The treatments transformed Prine physically. He lost a chunk of real estate between his head and shoulder and had his bite refashioned. He also has put on a bunch of weight. But if someone else in the same situation might dwell on the down side, or wear a turtleneck (“That’s just not John,” says Bunetta), Prine plays up the positives.
“I’m sure part of it is being grateful for being able to do it at all, but a lot of it was, ‘Jeez, I have this new voice,’” he says. “My voice dropped as a result of the treatments, and it seemed friendlier to me than ever; it seemed like an extension of my conversational voice. Maybe I always had it and didn’t know it, because I know I used to talk way down here, and then I’d go to sing and I’d sing the song where I wrote it, I’d sing it way up here, and through my nose on top of that.
“Anyway, I had to change the key on all the songs because of my new voice, which turned out to be a real gift for me. The old songs became new to me again. If I had known all I had to do was change the key, I woulda done that years ago. From day one since I started performing again, it’s never been the same for me onstage. To have that sack full of songs and to discover them again — I couldn’t ask for anything better.”
Prine, who re-recorded his early classics for his 2000 album Souvenirs — not only to test-drive his new voice, which sometimes slurs a bit, but also to own masters of the songs — enjoys telling of how he laughed off his doctors’ offer to put a shield around his vocal cords during radiation treatments. “I said if I could talk, I could sing, because that’s all I could do in the first place. I play the guitar and talk, and talk a little faster, and hold a note at the end of the line, and I said that basically became my singing voice. My definition of singing is how spirited it is, how believable, not whether or not you can hit the note.”
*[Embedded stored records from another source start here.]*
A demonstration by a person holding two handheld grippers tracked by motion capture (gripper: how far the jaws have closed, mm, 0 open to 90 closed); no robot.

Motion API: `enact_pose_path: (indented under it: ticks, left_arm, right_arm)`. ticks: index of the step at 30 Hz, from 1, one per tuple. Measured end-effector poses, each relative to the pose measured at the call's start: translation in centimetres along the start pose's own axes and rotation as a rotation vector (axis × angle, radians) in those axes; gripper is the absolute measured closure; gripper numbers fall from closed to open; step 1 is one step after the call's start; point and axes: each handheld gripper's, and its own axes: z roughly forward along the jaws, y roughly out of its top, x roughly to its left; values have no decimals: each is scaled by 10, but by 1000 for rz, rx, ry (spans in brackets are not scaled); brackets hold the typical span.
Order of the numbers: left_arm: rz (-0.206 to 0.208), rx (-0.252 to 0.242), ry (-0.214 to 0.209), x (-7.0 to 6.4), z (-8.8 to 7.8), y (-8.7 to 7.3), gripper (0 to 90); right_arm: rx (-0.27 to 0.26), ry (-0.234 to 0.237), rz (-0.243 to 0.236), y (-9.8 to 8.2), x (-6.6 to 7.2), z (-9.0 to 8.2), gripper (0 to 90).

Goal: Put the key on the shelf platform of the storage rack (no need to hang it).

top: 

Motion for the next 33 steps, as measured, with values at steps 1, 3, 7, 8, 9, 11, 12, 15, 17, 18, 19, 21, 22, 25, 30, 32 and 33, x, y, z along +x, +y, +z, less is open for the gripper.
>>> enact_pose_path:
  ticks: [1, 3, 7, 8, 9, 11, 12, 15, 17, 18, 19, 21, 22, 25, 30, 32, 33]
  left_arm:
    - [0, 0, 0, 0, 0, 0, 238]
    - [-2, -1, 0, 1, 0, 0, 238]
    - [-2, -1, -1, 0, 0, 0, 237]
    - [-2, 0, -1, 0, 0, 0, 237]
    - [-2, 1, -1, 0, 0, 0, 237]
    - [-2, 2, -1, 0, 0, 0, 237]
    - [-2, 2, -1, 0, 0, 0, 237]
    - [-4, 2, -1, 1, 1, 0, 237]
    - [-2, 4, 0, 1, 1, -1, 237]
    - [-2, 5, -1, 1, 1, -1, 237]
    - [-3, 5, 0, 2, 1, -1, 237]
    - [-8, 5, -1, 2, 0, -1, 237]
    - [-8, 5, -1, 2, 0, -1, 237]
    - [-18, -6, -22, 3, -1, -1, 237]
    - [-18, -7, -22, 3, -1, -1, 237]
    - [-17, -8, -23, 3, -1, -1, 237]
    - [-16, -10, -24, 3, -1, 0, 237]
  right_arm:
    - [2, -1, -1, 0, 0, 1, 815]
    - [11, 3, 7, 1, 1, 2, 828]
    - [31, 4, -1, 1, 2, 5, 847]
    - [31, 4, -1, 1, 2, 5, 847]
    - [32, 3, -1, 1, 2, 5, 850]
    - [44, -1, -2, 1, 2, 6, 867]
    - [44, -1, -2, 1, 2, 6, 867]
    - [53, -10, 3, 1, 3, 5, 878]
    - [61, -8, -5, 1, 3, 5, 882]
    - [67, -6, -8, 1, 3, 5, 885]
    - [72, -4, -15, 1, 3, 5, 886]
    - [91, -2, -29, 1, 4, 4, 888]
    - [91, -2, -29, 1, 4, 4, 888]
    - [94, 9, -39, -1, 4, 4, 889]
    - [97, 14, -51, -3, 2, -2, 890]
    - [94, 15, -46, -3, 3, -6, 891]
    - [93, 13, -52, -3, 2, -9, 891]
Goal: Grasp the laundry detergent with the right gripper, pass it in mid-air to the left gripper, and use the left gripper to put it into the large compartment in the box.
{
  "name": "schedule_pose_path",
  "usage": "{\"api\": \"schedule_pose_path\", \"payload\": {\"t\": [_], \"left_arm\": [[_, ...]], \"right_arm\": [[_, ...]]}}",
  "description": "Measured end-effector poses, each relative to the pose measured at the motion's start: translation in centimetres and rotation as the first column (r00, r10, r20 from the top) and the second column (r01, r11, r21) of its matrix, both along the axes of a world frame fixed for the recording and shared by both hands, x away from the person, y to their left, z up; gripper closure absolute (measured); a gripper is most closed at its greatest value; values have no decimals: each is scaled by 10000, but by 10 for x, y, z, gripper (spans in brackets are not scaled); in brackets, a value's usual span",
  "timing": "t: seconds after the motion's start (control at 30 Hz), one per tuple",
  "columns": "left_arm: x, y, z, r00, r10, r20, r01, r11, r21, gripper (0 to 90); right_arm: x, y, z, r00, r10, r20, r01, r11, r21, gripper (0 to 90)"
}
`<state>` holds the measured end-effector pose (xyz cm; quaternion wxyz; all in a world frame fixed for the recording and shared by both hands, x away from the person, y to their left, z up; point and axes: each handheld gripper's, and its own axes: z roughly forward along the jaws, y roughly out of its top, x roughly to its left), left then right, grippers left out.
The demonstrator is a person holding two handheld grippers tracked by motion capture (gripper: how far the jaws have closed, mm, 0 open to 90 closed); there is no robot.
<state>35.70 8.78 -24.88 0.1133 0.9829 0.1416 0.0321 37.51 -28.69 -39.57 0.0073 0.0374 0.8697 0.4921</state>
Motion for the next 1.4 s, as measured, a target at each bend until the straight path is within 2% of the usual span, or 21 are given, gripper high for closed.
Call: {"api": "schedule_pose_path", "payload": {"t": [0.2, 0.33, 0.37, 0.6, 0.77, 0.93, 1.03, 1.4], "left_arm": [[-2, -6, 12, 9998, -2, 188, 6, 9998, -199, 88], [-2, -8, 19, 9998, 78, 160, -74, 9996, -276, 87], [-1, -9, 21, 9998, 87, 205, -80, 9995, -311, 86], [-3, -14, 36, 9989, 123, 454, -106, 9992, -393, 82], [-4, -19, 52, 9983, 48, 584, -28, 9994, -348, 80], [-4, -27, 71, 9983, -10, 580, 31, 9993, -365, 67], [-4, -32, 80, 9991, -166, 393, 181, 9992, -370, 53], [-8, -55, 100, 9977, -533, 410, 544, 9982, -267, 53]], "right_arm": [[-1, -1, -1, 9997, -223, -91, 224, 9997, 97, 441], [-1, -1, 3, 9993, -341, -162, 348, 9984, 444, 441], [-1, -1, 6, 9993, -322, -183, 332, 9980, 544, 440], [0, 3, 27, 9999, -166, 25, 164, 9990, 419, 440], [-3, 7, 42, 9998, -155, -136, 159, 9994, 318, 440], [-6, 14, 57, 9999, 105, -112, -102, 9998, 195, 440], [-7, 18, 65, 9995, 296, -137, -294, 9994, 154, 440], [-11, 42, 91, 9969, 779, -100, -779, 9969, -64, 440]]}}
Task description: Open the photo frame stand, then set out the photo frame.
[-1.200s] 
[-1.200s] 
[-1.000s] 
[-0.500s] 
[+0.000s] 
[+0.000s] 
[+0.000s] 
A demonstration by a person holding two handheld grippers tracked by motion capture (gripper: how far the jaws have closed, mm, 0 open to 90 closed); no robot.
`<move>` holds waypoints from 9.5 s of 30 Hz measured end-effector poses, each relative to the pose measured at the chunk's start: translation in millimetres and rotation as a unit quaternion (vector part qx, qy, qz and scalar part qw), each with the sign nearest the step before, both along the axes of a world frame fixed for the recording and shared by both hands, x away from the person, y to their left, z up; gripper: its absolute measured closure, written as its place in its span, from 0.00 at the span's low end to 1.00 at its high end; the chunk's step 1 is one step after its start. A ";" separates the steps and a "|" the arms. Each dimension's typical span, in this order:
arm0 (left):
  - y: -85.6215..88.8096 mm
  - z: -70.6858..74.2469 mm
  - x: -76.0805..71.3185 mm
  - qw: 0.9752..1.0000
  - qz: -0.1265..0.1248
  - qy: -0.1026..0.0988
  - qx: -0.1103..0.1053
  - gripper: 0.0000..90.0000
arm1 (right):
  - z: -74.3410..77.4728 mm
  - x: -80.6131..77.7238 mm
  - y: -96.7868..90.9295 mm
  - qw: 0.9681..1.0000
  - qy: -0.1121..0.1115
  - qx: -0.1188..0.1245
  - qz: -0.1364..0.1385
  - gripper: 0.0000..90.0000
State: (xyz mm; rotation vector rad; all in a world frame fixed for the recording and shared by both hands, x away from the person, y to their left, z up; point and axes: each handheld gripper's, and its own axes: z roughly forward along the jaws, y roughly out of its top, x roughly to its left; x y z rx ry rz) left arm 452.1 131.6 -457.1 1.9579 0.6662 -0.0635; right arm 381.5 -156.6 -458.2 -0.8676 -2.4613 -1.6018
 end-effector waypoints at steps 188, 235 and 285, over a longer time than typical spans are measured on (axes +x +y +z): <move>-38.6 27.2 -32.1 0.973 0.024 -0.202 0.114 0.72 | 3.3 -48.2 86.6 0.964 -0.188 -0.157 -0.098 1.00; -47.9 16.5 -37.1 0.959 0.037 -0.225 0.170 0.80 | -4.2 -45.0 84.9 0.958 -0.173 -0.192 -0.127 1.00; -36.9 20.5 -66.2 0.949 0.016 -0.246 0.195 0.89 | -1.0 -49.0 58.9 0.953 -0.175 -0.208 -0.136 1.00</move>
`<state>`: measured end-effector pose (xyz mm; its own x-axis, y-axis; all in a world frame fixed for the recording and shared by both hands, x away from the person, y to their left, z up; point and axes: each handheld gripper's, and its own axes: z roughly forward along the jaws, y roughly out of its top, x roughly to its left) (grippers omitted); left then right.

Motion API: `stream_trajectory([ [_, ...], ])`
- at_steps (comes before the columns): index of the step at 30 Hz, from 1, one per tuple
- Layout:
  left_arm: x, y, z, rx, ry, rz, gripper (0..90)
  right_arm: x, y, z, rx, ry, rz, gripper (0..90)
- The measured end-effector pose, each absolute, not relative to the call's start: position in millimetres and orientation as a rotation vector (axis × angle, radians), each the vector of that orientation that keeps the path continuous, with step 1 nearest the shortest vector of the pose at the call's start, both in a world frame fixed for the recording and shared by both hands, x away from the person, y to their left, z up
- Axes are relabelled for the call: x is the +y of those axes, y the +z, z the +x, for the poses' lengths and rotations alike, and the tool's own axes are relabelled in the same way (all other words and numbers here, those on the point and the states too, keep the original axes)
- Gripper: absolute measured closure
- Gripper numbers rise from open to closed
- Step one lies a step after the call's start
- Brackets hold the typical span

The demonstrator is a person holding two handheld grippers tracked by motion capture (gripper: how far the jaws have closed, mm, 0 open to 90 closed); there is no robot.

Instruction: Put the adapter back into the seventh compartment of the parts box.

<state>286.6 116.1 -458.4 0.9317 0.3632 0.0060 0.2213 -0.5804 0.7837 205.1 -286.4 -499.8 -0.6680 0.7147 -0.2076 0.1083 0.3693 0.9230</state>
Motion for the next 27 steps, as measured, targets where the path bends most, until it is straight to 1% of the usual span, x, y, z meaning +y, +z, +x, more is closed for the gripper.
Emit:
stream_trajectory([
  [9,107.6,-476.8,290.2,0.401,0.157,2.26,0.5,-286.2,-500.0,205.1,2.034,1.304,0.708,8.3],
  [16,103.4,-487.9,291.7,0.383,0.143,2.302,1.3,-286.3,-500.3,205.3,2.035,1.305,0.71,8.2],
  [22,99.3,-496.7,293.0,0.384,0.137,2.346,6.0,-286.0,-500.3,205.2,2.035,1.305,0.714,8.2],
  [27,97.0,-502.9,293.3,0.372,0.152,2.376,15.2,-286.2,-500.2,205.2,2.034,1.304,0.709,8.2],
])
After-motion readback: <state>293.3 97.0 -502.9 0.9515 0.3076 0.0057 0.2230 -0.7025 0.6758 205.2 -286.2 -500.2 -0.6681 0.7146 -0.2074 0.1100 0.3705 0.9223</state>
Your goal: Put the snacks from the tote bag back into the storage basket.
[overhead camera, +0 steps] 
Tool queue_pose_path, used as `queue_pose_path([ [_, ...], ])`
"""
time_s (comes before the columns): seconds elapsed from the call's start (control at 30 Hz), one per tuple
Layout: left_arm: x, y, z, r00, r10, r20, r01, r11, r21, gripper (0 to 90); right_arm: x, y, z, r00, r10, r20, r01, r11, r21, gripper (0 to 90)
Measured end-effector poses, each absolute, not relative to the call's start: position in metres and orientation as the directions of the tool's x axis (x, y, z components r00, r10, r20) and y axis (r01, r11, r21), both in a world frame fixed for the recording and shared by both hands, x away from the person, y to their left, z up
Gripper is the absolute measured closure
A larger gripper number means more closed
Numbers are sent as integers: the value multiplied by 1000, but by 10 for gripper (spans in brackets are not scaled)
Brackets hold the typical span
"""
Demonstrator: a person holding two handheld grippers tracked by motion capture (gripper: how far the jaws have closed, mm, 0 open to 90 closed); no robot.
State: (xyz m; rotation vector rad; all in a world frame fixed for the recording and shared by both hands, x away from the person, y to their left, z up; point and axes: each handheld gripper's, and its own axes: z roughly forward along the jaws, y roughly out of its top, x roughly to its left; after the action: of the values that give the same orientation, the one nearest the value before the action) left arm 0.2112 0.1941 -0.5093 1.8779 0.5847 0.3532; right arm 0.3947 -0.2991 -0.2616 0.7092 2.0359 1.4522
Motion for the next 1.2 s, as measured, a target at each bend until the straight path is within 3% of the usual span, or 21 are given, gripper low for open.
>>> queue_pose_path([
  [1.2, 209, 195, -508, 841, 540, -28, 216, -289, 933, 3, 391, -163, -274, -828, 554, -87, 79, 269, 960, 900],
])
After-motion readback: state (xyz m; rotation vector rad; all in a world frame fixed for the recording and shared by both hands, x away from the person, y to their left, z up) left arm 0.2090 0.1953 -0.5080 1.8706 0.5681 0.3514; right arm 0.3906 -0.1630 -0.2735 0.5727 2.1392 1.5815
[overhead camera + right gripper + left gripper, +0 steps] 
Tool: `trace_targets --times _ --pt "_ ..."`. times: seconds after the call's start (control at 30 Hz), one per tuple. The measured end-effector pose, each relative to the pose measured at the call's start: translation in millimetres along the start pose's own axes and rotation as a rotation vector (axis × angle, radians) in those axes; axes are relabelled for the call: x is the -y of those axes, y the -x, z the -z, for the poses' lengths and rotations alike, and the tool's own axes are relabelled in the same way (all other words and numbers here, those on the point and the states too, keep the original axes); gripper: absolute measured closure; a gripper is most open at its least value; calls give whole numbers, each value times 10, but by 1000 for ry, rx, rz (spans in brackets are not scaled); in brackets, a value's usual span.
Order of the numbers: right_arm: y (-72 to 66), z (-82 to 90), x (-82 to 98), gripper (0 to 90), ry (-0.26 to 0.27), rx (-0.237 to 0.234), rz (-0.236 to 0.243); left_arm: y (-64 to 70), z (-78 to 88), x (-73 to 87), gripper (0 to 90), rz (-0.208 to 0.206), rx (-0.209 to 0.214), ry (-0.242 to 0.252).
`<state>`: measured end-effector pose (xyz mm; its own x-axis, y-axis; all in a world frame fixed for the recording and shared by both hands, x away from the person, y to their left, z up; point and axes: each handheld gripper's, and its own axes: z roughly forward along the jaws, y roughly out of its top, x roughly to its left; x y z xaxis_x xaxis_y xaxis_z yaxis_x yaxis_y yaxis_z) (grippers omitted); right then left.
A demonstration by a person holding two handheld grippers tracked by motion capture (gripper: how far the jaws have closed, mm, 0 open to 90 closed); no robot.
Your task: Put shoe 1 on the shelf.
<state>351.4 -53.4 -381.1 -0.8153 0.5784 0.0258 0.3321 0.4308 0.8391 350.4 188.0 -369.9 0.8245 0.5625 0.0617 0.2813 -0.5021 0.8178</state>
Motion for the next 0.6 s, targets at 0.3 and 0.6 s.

As much as he runs down his vocal talents, having fallen so short of his childhood desires to croon like Jim Reeves, he knows, like so many other craggy-voiced songwriters Bob Dylan gave license to trill, that the power of his personal expression transcends whatever stylistic i’s he can’t dot or t’s he can’t cross. Opposite a full-bodied weeping willow such as Melba Montgomery, his instrument can seem a bit twiggish, but when he’s in his own backyard, in his element, he’s an untouchable.
Covers of his songs are many and varied, including Bonnie Raitt’s “Angel From Montgomery”, Bette Midler’s “Hello In There”, Johnny Cash’s “Unwed Fathers”, the Everly Brothers’ “Paradise”, Norah Jones’ “That’s The Way That The World Goes ‘Round”, and let’s not forget Swamp Dogg’s “Sam Stone”. But most of his interpreters play things too straight up, if not with too much sentimentality (something Prine himself has been accused of), to serve his rascally sensibility and oblique poetry.
Kris Kristofferson, one of Prine’s early champions, marvels over the elusiveness of lines like, “As soon as I passed through the moonlight/She hopped into some foreign sports car” (from “The Great Compromise”). Joe Ely, who came under Prine’s influence while with the original incarnation of the Flatlanders, admires his craft. “It’s one thing to write lyrics and another to have the whole melody and the way you sing it work with the song,” Ely observes. “When John finishes a song, he knows how to present it. He figures it out while he’s putting it together. There are very few people who can do that.”